Italian Treasury: Liguria-Polyphony of Ceriana [Original recording remastered]Even in 1954, when Alan Lomax made his enthnographic field recordings of Italian folk music from Liguria to Sicily, that music was on the brink of being swept away, extinguished by the same technology of electronic mass culture that made the recordings possible. Lomax himself realized that he had arrive not "a moment too soon."

This recording features the singing of the "Compagnia Sacco", a group of villagers from Ceriana (near the French border) and its agricultural environs who identified themselves by their characteristic lunch sack, carried over their shoulders when they worked in the fields (shown in the cover picture). Originally they had sung together in their communal work times in the fields. Although the members of the Compagnia self-consciously proclaim the millennial antiquity of their music, the Compagnia was formally organized in 1926, and some of the original members were still singing. The voices you will hear are plainly the voices of older people; the prime virtue of their singing, generously stated, is "rude vigor." The model for their Company is indeed ancient; the Compagnia Sacco is fundamentally a "confraternity", a fraternal order of the type that played a huge role in the society of Renaissance Europe, not only in Italy but also in the North. A confraternity was a voluntary association of men (and sometimes of women) dedicated to the maintenance of a cult of worship of a specific saint or saintly image in a specific chapel. Confraternities in urban communities typically cut across lines of family, guild, and even social class. Supervision of festivities associated with the cult was part of their 'mandate.' If you've ever visited an urban cathedral in Italy, you've seen that the high altar and the screened choir belongs to the tourists these days, while the side chapels are often closed to the public. In the Renaissance, the main altar belonged to the clergy, while the side chapels were the focus of popular devotion and community worship, including music. The confraternities were the providers of music for the people, and at least partly by the people.

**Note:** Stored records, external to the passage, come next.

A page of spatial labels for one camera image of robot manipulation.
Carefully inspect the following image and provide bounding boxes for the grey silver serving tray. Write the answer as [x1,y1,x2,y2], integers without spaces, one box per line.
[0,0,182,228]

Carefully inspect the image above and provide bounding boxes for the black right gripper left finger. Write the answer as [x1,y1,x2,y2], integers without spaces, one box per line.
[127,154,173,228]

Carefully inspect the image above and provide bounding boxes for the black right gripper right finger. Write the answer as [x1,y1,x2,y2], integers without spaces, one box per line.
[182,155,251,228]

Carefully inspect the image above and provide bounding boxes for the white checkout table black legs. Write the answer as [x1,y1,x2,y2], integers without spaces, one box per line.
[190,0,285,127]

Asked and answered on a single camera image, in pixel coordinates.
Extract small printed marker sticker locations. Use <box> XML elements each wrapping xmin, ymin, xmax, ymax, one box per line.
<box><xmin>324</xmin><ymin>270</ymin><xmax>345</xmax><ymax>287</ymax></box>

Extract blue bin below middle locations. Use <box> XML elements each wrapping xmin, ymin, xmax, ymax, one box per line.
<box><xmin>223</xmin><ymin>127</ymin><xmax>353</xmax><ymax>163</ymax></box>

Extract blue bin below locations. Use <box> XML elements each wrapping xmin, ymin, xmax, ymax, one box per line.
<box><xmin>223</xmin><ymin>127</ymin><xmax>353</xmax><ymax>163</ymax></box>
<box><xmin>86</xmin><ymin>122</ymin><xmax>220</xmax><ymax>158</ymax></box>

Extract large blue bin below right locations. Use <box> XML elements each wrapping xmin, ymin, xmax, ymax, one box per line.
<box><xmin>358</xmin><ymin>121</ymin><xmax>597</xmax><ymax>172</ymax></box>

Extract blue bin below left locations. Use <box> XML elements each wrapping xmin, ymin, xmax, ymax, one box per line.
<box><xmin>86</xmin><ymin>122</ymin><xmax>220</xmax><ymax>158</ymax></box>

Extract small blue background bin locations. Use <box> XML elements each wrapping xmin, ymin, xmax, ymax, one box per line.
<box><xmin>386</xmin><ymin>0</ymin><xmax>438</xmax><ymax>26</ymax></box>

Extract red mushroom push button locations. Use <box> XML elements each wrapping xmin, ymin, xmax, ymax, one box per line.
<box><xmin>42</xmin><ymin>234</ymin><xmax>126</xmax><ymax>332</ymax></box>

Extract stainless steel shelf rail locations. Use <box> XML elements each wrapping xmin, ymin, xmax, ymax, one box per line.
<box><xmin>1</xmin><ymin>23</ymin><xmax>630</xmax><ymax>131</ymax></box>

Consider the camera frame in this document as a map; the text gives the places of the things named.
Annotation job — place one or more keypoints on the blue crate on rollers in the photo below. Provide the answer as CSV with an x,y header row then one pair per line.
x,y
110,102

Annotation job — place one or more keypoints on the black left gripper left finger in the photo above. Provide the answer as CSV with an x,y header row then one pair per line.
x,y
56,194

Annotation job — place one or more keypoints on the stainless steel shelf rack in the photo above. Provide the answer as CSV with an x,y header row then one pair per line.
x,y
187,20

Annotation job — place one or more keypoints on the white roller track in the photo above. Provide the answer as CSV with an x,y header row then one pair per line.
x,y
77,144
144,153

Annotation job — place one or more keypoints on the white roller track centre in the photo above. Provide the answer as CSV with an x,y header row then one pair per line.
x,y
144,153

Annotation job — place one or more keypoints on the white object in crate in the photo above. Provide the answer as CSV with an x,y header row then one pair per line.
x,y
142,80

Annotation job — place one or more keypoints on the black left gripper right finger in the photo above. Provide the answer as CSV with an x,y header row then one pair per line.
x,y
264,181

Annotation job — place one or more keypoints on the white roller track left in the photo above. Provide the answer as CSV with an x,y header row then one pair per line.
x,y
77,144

The fourth track, Lauda da Madona da Vila, is a 1954 relic of confraternal music of the Renaissance. The structure is a kind of improvisatory polyphony, with a vocal drone to establish the mode. Yes, this music is vestigially modal! A traditional melody is the basis for improvised ornamentation, though obviously the ornamentation is also tradition-bound, not utterly new and free with each improvisation. Such "lauda" melodies form the 14th & 15th centuries have been preserved in the songbooks of two Tuscan confraternities, along with financial records that show several interesting facts. One, the melodies were often commissioned compositions from literate clerical musicians; in other words, this 'pop' music was written by elites. Two, professional singers and instrumentalists were often hired; the members of the confraternity no doubt participated in the singing but did not dominate it.

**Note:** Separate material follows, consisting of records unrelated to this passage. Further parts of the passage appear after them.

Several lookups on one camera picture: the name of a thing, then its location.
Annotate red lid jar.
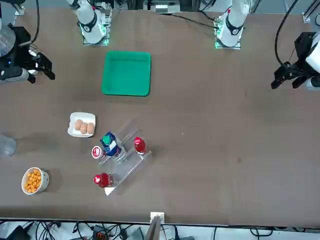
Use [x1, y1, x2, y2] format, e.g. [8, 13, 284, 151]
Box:
[91, 145, 105, 160]

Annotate white mounting bracket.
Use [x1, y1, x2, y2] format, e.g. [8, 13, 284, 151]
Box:
[149, 211, 166, 224]

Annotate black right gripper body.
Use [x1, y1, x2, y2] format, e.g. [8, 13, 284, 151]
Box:
[12, 25, 36, 61]

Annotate white paper snack bowl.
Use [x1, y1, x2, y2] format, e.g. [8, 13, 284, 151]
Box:
[21, 166, 50, 196]

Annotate green plastic tray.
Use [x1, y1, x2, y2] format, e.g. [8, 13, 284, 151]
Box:
[101, 50, 152, 97]

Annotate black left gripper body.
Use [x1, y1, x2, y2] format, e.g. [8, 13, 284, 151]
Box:
[294, 32, 319, 62]

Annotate red cola bottle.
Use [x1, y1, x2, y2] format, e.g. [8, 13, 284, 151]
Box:
[93, 172, 116, 188]
[133, 136, 147, 155]

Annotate orange snack balls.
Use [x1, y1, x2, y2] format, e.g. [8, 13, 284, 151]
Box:
[23, 168, 42, 193]

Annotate black power adapter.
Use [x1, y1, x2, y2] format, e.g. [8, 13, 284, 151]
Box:
[0, 224, 32, 240]

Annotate clear bottle blue lid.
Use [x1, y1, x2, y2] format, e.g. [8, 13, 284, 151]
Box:
[0, 134, 17, 158]

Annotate aluminium corner bracket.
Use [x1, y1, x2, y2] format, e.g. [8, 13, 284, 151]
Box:
[301, 4, 320, 25]

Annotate grey power adapter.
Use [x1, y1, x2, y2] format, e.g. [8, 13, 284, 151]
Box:
[131, 227, 145, 240]

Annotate blue white milk carton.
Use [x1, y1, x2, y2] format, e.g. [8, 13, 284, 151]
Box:
[99, 131, 123, 158]

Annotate aluminium profile post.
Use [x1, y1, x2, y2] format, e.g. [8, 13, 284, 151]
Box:
[144, 216, 162, 240]

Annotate clear acrylic step shelf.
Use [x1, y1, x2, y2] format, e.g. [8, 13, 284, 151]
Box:
[97, 118, 153, 197]

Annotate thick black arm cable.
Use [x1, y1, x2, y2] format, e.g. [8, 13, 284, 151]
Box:
[24, 0, 41, 47]
[274, 0, 301, 68]

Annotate black device orange part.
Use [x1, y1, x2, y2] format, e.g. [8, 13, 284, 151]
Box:
[92, 224, 111, 240]

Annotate white egg box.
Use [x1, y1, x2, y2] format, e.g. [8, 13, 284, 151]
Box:
[67, 111, 97, 138]

I mention all this because my chief interest in ethnographic recordings like Lomax's is not in the quality of the performance but in the insight to be gained about the evolution of music - in all its aspects - over the centuries of European history. A little knowledge of that history, in this case, illuminates the fact that folk music is not always as ancient, unchanging, and preliminary to 'composed music' as the ethnographers propose. In the case of Liguria, the flow of musical DNA seems to have been from the center to the isolated outskirts, from the elite to the folk.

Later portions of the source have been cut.